**About this task**
Beginning with the first line, transcribe the entries below exactly through the line containing "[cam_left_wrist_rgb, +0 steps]", inclusive.

═════ Data under study ═════

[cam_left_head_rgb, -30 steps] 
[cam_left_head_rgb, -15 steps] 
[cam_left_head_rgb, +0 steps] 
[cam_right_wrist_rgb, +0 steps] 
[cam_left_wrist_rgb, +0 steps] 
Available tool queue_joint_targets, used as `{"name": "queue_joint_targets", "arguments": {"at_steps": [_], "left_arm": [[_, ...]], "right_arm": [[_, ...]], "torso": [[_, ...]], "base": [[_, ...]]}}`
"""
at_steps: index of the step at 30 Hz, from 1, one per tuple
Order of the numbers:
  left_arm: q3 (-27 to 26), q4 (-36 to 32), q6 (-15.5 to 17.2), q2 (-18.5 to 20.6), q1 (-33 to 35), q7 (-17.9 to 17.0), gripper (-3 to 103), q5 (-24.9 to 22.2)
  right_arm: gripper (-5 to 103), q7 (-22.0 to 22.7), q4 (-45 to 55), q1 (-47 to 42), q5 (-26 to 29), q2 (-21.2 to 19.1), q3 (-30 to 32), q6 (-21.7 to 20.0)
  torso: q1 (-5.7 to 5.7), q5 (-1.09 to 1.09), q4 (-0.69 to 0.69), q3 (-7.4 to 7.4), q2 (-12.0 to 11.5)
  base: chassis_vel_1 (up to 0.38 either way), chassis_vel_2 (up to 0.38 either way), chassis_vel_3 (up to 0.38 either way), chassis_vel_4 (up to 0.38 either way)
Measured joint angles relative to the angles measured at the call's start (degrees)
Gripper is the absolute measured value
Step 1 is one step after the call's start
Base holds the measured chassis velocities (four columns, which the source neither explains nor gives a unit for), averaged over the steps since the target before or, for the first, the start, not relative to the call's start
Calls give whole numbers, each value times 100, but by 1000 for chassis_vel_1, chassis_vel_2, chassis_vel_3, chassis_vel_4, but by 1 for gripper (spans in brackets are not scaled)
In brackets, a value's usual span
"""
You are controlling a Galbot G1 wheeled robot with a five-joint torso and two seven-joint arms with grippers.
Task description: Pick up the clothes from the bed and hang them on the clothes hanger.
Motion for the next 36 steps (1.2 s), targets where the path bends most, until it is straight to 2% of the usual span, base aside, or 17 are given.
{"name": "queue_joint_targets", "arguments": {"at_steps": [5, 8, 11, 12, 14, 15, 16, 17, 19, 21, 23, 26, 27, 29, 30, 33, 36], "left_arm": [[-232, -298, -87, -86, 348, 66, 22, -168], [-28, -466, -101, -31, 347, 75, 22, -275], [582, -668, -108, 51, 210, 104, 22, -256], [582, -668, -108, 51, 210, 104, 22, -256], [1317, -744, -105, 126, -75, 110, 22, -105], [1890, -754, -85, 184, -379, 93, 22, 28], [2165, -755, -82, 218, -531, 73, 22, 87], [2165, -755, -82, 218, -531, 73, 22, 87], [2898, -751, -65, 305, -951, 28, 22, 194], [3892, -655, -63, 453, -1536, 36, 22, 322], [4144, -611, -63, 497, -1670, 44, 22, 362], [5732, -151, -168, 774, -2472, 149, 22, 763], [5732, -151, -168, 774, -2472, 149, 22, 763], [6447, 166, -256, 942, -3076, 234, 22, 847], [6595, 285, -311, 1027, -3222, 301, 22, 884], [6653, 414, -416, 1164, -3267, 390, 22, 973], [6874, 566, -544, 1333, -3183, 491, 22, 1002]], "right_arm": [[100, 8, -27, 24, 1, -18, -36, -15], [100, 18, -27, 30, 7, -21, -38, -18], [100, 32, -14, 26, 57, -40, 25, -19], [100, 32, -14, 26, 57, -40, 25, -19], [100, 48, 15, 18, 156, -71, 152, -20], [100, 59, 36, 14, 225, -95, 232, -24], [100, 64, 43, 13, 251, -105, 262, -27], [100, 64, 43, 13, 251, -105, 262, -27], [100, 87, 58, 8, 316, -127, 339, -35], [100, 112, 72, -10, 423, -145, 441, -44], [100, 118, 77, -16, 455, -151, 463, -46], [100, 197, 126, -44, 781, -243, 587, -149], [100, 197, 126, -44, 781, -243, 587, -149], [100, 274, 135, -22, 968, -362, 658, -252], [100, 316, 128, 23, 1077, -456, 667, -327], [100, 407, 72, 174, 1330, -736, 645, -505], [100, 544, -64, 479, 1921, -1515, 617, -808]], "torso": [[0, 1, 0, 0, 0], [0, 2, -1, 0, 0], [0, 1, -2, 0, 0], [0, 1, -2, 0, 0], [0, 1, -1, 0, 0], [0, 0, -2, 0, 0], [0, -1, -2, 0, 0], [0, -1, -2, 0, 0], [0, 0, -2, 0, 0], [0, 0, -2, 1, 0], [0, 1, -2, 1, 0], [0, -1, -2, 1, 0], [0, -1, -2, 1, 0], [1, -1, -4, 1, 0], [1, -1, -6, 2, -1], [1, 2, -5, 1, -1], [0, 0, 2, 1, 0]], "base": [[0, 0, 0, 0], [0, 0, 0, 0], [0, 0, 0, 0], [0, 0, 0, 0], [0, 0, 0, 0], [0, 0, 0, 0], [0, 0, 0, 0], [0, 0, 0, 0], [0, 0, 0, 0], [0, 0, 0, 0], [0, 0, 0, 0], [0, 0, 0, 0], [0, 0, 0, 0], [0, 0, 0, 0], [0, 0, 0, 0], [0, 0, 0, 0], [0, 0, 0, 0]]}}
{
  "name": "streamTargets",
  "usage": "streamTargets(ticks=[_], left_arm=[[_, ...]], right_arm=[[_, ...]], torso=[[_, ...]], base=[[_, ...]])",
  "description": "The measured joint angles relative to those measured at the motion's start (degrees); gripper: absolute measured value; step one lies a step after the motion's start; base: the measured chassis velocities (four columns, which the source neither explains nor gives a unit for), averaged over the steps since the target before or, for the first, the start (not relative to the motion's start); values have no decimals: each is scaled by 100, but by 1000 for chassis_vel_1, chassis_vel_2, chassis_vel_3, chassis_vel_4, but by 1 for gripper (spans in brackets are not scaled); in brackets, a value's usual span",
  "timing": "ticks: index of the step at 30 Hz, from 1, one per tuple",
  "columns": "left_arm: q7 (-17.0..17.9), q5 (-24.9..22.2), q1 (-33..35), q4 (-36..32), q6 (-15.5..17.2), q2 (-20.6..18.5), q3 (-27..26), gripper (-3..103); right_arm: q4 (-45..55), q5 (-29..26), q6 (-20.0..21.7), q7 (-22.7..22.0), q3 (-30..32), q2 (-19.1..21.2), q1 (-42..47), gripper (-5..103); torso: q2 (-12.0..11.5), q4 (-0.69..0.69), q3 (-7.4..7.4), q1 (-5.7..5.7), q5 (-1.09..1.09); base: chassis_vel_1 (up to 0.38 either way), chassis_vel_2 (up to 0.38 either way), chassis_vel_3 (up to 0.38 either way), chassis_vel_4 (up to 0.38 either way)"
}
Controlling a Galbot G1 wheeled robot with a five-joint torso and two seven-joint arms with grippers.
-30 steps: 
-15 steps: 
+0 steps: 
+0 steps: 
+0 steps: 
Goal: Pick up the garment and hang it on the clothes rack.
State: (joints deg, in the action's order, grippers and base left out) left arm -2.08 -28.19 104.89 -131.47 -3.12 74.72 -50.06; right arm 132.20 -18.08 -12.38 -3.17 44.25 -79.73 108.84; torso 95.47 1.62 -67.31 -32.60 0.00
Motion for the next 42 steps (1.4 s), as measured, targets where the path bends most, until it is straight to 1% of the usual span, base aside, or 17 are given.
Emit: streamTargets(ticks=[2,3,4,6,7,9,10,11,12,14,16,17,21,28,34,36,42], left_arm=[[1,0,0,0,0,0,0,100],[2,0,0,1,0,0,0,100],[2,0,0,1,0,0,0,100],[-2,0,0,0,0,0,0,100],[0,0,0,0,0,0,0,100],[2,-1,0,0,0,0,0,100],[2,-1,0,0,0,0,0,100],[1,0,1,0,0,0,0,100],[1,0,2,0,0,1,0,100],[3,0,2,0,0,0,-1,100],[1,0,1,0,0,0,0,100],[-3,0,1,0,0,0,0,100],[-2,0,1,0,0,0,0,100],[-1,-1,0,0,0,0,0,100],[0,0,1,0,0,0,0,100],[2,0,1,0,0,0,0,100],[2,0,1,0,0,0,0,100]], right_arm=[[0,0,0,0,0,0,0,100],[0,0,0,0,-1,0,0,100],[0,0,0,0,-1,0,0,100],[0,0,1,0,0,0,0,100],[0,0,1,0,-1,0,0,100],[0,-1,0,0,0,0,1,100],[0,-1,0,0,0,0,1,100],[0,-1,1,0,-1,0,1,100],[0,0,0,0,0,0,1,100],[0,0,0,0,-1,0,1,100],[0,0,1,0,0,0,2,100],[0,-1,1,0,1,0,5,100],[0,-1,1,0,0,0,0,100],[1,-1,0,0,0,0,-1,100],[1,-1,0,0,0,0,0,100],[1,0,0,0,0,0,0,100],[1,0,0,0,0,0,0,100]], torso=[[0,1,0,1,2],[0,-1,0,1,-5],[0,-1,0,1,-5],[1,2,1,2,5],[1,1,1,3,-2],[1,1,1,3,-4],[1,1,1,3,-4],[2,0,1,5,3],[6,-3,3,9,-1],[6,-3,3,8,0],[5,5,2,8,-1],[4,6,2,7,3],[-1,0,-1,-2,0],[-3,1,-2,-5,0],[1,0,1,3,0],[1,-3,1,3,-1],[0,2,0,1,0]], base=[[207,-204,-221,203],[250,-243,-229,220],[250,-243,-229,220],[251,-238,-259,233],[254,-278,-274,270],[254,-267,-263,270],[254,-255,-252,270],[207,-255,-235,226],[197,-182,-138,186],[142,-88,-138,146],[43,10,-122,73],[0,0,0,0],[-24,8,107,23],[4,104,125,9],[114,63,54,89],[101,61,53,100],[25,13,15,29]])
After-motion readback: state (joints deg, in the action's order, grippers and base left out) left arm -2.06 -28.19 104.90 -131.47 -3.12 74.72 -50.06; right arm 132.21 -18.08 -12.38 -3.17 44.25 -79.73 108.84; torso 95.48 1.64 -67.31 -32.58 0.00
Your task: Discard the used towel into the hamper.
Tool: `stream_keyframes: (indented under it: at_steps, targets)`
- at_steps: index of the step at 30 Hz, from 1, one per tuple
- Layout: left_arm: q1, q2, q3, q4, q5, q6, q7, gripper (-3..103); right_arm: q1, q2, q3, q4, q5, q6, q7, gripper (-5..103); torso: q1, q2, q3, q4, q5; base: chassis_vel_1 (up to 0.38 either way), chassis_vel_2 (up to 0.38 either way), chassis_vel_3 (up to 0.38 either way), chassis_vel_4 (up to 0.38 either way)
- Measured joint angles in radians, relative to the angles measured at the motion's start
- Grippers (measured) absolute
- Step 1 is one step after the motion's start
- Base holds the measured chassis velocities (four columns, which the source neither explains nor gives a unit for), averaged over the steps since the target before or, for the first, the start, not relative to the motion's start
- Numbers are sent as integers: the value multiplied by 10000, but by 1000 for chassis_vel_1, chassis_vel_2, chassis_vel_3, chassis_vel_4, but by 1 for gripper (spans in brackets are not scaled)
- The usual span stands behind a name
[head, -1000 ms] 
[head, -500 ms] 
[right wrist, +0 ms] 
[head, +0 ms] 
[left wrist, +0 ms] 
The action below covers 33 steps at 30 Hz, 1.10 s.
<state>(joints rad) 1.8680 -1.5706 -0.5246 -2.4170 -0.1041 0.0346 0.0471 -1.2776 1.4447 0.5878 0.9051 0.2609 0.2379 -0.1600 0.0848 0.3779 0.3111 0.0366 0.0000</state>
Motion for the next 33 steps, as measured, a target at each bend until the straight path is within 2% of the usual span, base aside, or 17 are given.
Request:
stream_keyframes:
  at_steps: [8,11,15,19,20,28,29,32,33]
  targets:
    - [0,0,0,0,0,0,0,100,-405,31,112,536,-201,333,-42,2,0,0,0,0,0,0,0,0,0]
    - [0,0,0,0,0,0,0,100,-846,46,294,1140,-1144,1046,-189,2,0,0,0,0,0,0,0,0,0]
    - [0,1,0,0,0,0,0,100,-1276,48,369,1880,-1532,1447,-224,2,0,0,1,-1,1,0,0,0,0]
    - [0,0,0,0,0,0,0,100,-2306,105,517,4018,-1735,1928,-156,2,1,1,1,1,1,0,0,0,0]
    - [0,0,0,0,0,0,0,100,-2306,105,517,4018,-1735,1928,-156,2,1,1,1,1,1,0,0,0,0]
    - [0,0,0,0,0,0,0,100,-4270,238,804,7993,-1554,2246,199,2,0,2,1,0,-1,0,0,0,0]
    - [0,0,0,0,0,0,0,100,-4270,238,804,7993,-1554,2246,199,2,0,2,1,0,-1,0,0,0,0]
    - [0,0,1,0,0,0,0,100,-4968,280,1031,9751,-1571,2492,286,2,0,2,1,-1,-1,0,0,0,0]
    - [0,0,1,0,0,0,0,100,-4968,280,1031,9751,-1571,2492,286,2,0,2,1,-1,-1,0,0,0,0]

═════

**Solution for this exercise**
[cam_left_head_rgb, -30 steps] 
[cam_left_head_rgb, -15 steps] 
[cam_left_head_rgb, +0 steps] 
[cam_right_wrist_rgb, +0 steps] 
[cam_left_wrist_rgb, +0 steps] 

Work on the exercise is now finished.